Kenduri di bangsal makam bermakna untuk masyarakat mengetahui akan ajal yang
akan menjemput dan sebagai bentuk rasa kebersamaan dengan saling berbagi dan
bersedekah. Makan bersama, bermakna sebagai bentuk sedekah kepada orang lain,
berbagi kebahagiaan, dan saling toleransi; Makna dan nilai-nilai filosofis lain
dalam tradisi nyadran antara lain: Melestarikan warisan nenek moyang,
Wujud terima kasih kepada Tuhan Yang Maha Esa, Perwujudan sikap rukun,
Membangkitkan kedewasaan kehidupan beragama, Perwujudan sikap keseimbangan
kehidupan social.
Saran
Dengan
adanya tradisi nyadran yang telah ada sejak dahulu tersebut haruslah
tetap dilestarikan karena dalam tradisi tersebut menyimpan nilai-nilai luhur
yang sangat berguna bagi kehidupan masyarakat. Untuk masyarakat generasi tua
diharapkan terus mengenalkan tradisi nyadran tersebut kepada generasi
muda agar generasi muda dapat terus melaksanakan tradisi nyadran di
Dusun Nglorong pada kehidupan yang akan datang.

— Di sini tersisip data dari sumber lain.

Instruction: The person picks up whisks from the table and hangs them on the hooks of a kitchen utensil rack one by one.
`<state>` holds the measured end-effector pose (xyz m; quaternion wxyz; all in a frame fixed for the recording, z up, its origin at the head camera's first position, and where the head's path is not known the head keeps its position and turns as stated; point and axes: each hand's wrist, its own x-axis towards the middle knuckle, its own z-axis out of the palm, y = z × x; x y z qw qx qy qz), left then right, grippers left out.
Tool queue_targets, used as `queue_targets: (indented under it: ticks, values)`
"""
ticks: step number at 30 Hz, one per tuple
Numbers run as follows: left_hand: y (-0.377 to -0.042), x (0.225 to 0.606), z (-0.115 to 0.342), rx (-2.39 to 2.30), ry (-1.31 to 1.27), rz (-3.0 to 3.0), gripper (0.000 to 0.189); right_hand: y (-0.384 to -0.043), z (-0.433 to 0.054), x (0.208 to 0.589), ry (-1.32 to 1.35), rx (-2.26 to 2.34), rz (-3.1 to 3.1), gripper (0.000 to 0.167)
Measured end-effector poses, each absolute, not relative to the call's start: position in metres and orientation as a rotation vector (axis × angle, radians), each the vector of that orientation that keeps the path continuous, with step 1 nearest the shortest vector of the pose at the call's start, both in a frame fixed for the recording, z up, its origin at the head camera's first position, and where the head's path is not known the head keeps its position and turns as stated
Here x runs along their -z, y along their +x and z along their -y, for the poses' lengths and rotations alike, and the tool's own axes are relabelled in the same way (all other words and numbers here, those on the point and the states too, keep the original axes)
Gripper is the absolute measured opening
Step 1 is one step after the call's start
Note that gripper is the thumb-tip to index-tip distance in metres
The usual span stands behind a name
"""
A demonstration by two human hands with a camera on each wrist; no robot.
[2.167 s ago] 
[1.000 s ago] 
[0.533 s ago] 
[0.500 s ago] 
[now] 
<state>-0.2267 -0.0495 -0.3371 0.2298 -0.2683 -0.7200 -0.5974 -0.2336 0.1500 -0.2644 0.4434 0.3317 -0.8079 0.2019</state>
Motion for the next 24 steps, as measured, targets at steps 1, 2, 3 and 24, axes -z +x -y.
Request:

Foto Dokumentasi Upacara “Nyadran"
Sumber Referensi
Wawancara dengan Bp Wardiyana
Observasi tradisi “Nyadran” di Dusun Nglorong
Nurjana, Winarno Dan Yuniastuti.
Tidak Ada Tahun. Tradisi Nyadran Sebagai Wujud Pelestarian Nilai
Gotong-Royong Para Petani Di DAM Bagong Kelurahan Ngantru [Laporan Penelitian].
Trenggalek: Universitas Negeri Malang.
Hakim, Muhammad Luqmanul. 2015. Makna
Dan Nilai-Nilai Filosofis Dalam Tradisi Nyadran Di Dusun Tritis Kulon [Skripsi].
Yogyakarta: Universitas Islam Negeri Sunan Kalijaga.